Instructions for the task >>
Word for word, set down the lines from the one that contains "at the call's" through the final line of the data; no pictures belong in the copy.

Entries shown >>
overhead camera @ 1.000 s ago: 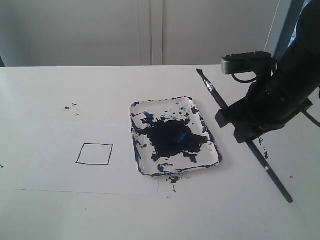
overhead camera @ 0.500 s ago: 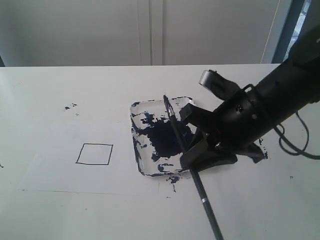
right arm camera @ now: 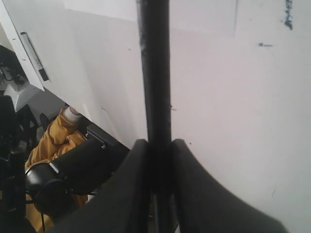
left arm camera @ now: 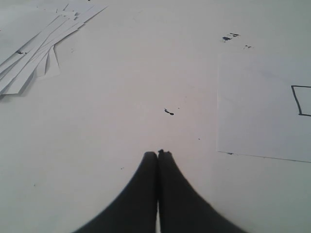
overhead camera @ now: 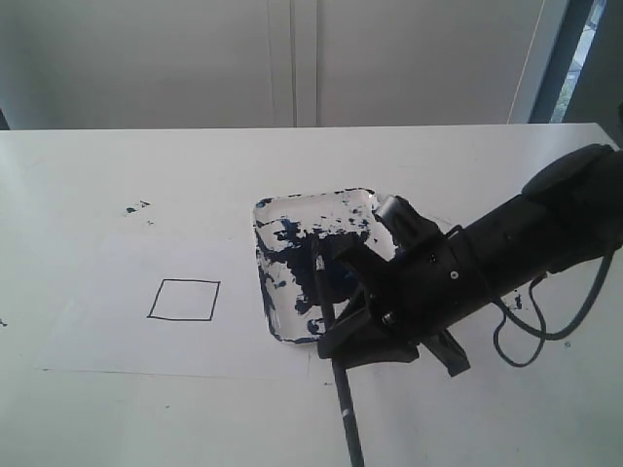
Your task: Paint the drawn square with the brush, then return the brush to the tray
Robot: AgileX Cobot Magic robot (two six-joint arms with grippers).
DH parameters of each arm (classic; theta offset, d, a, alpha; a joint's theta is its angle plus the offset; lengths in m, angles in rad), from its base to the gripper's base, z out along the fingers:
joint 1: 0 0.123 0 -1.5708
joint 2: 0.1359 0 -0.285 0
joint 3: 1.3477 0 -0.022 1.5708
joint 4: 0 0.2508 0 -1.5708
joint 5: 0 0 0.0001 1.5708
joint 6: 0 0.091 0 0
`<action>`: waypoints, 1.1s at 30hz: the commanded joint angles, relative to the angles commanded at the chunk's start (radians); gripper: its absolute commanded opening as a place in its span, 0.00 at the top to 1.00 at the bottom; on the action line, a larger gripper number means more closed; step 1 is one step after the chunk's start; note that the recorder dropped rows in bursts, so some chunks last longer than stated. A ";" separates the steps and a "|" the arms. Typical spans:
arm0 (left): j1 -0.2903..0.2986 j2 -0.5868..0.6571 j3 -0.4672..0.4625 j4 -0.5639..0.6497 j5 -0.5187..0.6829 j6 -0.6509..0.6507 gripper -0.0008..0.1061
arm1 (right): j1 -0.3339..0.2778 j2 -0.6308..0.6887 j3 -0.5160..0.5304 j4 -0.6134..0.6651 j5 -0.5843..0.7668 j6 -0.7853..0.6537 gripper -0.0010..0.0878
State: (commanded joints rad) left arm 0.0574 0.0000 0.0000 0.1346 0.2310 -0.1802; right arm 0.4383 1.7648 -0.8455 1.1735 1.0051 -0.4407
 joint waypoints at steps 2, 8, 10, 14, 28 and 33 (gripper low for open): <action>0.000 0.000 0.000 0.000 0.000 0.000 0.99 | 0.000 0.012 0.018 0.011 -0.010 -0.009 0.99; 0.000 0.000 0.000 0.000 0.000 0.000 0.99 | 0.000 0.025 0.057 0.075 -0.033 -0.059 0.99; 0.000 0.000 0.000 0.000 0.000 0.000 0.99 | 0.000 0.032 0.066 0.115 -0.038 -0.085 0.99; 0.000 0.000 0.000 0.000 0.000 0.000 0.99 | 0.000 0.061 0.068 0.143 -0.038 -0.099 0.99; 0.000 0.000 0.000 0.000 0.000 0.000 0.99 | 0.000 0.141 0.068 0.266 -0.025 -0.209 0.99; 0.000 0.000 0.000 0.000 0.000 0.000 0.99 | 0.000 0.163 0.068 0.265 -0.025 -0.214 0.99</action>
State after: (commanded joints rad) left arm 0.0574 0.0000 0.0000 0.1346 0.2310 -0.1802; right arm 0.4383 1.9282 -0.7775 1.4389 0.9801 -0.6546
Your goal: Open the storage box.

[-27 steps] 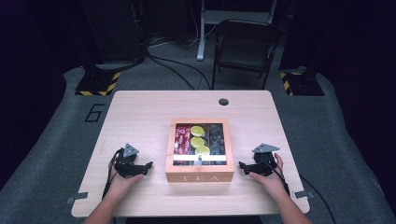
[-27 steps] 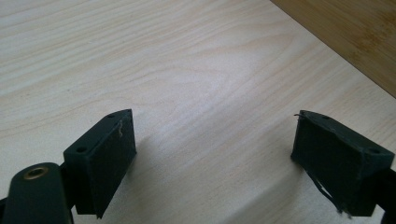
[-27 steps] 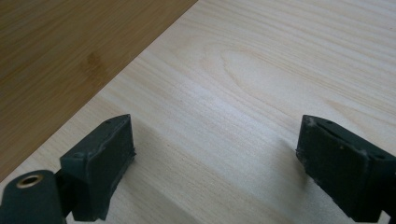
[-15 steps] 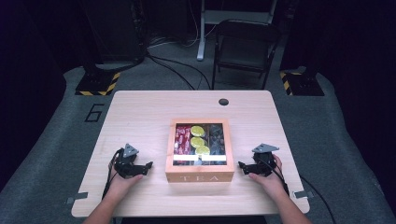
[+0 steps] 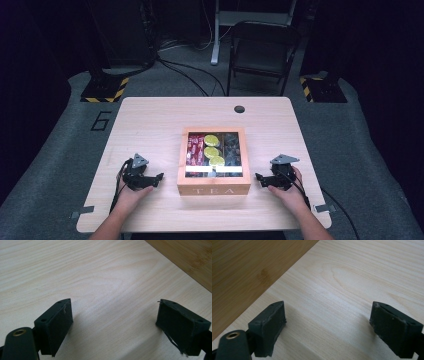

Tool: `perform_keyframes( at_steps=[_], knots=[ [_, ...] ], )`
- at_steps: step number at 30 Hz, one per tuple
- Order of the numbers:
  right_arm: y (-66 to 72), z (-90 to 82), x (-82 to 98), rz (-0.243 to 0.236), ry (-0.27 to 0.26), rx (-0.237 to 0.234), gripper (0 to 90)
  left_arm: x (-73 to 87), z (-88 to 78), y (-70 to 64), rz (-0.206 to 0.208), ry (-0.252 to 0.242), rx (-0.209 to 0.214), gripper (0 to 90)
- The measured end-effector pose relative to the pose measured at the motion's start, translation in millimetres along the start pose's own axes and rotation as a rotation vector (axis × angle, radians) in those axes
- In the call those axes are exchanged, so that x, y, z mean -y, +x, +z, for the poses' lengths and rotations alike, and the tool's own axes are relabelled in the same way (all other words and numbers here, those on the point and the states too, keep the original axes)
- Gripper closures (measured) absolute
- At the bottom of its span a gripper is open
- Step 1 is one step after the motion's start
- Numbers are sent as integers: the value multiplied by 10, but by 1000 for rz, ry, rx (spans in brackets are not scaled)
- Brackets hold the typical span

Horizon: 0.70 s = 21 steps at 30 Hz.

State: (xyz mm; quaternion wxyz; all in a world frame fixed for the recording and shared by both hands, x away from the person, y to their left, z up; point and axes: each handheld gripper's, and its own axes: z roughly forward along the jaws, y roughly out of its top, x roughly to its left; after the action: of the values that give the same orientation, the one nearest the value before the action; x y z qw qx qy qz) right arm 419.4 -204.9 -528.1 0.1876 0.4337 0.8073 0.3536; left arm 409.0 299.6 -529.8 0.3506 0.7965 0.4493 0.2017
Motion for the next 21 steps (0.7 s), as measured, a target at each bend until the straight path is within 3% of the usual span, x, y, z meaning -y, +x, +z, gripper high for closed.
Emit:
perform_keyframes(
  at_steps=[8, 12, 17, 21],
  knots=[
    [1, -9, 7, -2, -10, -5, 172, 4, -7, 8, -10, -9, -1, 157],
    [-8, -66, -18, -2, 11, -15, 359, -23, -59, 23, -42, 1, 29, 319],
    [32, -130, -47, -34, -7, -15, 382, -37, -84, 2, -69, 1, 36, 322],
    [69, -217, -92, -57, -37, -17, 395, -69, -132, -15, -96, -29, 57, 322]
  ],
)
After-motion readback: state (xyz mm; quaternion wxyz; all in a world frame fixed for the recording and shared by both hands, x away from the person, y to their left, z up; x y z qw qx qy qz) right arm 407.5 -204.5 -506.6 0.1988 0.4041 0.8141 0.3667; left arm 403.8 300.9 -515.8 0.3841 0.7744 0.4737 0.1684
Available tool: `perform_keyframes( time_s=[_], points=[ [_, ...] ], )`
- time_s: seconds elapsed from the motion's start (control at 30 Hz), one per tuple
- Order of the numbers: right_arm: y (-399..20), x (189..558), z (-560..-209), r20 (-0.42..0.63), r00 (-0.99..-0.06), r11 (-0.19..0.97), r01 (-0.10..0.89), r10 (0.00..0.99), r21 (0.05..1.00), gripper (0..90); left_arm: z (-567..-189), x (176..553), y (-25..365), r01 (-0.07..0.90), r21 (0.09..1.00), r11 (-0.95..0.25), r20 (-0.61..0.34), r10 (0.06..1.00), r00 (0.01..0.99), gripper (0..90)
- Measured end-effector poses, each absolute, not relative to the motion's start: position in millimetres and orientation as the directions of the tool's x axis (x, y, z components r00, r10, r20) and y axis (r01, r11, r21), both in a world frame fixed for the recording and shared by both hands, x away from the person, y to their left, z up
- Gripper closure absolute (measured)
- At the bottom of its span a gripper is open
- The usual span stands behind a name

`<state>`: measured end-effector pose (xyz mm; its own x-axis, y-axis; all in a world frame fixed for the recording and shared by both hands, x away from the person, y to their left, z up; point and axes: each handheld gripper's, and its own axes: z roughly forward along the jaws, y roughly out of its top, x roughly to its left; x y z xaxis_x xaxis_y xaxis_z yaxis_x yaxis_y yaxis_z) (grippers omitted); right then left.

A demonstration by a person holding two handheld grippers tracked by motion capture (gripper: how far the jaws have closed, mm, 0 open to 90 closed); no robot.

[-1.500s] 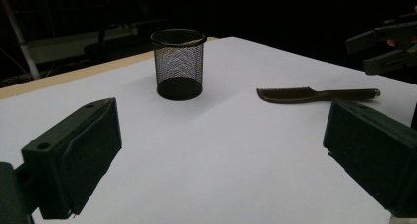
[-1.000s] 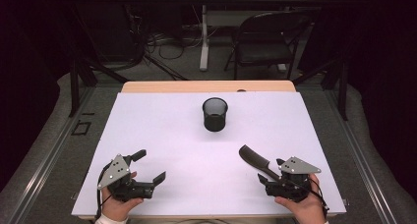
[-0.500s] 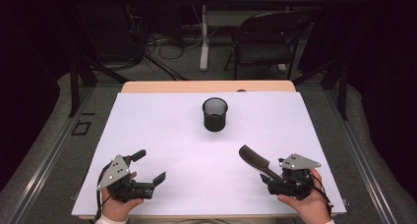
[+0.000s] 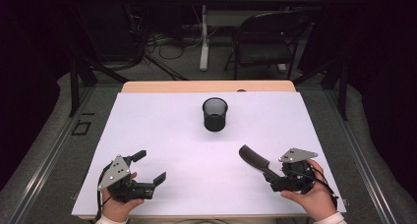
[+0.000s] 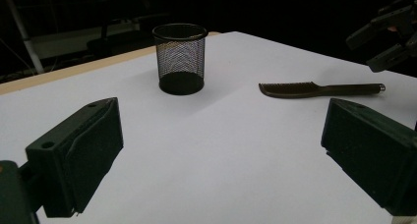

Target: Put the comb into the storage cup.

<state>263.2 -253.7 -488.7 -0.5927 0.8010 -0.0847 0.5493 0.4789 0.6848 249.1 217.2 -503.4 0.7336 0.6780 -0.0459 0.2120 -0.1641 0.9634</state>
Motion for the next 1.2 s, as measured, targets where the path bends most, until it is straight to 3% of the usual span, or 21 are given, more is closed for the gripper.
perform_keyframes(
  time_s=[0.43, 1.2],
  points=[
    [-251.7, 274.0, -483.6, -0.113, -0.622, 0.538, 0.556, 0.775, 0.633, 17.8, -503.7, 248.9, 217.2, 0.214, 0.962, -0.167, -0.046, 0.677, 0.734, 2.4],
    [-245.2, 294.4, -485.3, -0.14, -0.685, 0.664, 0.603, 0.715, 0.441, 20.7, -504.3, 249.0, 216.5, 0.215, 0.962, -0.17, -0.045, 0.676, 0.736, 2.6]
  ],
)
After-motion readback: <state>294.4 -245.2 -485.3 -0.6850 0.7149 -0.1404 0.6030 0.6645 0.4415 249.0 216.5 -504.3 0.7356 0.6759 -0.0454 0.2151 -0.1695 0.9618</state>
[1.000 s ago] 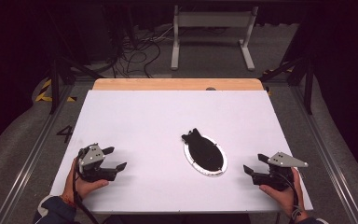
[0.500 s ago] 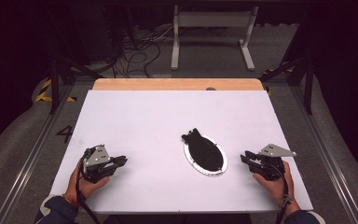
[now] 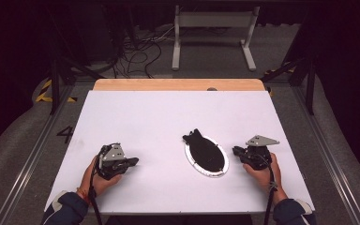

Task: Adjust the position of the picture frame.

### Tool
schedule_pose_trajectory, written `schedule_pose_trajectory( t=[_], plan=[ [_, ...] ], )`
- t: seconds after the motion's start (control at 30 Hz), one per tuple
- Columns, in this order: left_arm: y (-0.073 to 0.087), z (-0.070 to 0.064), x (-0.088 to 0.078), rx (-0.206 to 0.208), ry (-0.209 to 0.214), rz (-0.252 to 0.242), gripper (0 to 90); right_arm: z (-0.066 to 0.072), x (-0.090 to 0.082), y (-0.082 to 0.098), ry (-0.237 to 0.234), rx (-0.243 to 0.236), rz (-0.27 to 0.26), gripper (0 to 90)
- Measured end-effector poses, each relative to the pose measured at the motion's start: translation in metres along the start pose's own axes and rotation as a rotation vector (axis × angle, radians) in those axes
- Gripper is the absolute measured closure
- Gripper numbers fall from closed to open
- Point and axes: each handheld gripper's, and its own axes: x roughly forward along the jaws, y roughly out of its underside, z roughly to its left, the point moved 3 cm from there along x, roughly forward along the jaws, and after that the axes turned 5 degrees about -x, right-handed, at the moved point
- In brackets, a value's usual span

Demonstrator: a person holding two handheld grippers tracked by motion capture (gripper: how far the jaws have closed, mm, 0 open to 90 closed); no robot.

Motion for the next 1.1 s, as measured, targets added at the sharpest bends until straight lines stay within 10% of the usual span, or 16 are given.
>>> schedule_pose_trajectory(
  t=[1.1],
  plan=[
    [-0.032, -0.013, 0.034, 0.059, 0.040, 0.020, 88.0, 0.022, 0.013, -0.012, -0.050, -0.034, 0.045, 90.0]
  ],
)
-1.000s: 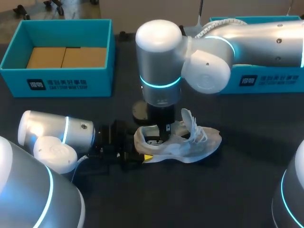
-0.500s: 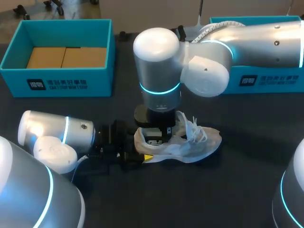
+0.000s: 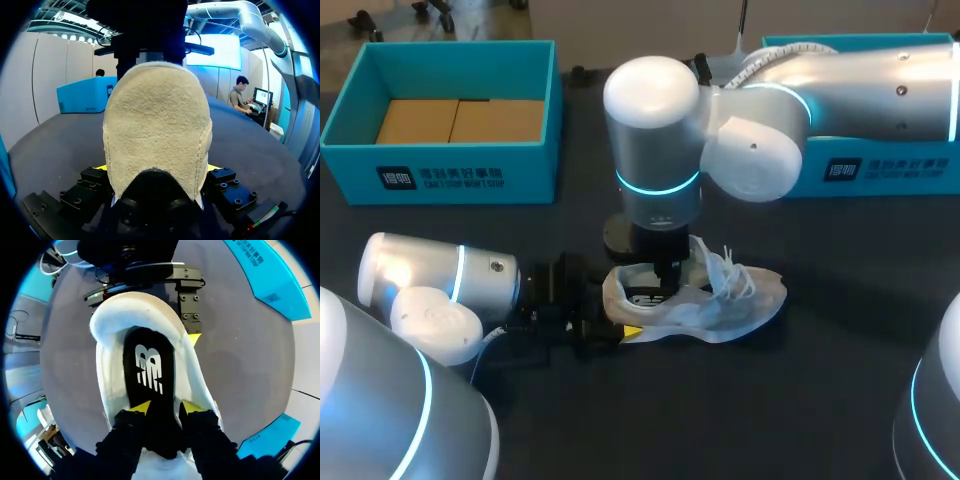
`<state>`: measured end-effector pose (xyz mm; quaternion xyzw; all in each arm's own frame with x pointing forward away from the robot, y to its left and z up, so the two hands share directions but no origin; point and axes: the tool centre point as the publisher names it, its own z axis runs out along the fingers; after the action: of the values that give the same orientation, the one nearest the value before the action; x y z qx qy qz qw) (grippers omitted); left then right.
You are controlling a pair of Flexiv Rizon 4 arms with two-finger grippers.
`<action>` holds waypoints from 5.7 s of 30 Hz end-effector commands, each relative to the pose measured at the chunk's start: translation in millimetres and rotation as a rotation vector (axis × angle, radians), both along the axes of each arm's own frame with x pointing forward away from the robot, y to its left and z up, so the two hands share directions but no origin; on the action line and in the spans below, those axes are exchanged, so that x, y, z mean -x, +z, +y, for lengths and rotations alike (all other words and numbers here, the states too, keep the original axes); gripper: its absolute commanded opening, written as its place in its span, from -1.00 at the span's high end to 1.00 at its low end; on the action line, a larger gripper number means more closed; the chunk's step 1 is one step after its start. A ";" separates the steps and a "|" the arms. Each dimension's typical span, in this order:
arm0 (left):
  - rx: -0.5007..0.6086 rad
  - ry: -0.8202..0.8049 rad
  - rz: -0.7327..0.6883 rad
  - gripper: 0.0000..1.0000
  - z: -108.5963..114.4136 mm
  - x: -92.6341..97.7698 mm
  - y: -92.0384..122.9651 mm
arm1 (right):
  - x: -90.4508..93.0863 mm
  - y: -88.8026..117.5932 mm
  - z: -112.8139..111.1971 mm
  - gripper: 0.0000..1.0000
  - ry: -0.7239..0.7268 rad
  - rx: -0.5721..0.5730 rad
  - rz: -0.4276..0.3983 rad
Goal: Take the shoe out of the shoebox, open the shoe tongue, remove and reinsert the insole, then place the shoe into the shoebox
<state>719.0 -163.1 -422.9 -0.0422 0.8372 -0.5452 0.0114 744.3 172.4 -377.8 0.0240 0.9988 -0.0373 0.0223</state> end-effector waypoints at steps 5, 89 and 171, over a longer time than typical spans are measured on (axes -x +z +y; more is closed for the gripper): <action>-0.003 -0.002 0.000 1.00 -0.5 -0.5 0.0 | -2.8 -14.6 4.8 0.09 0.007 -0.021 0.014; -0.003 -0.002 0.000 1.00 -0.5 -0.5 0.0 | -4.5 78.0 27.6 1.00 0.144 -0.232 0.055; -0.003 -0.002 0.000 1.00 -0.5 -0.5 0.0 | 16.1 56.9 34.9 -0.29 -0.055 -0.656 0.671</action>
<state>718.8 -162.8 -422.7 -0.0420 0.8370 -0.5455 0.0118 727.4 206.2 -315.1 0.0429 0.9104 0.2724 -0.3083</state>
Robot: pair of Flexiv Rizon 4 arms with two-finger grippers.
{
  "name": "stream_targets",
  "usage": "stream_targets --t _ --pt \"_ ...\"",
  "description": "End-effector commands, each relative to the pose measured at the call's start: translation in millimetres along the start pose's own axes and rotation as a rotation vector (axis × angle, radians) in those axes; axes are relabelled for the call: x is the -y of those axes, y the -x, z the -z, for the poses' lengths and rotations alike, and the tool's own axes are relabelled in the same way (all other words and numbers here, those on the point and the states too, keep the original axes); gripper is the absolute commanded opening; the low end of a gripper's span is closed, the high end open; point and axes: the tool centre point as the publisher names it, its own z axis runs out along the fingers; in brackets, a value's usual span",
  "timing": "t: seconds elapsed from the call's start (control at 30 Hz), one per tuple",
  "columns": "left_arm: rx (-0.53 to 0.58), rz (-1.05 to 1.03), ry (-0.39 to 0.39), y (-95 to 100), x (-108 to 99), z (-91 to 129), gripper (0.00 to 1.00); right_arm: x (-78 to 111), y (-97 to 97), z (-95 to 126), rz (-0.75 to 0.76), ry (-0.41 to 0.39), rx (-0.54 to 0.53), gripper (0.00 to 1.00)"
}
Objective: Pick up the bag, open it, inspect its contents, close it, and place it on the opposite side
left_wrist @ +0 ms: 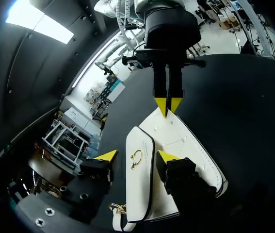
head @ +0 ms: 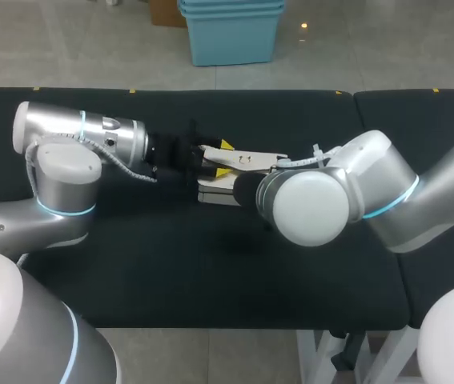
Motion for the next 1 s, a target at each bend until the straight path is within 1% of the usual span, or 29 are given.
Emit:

Solution to this problem >>
  "description": "End-effector commands, each relative to the pose measured at the call's start: translation in millimetres along the start pose's own axes and rotation as a rotation vector (axis × angle, radians) in those axes; axes are relabelled for the call: x is the -y of those axes, y the -x, z the -z, for the poses' lengths and rotations alike, and the tool's own axes are relabelled in the same way (all other words and numbers here, those on the point and the states too, keep the original axes); gripper is the absolute commanded opening; the low end of a gripper's span is closed, the high end open; point and axes: the tool centre point as the publisher names it, its own z axis runs out along the fingers; in brackets, a value's usual span",
  "timing": "t: seconds elapsed from the call's start (control at 30 Hz), one per tuple",
  "columns": "left_arm: rx (-0.53 to 0.58), rz (-1.05 to 1.03), ry (-0.39 to 0.39), y (-95 to 100), x (-108 to 99), z (-91 to 129), gripper (0.00 to 1.00); right_arm: x (-78 to 111), y (-97 to 97), z (-95 to 126), rz (-0.75 to 0.76), ry (-0.41 to 0.39), rx (-0.54 to 0.53), gripper (0.00 to 1.00)"
}
Objective: Pick up the bag, open it, inspect its contents, close it, and place it on the opposite side
left_wrist @ +0 ms: 
head @ +0 ms: 
Motion for the next 1 s, a target at each bend until the straight path is within 1% of the usual span, or 29 are given.
Emit:

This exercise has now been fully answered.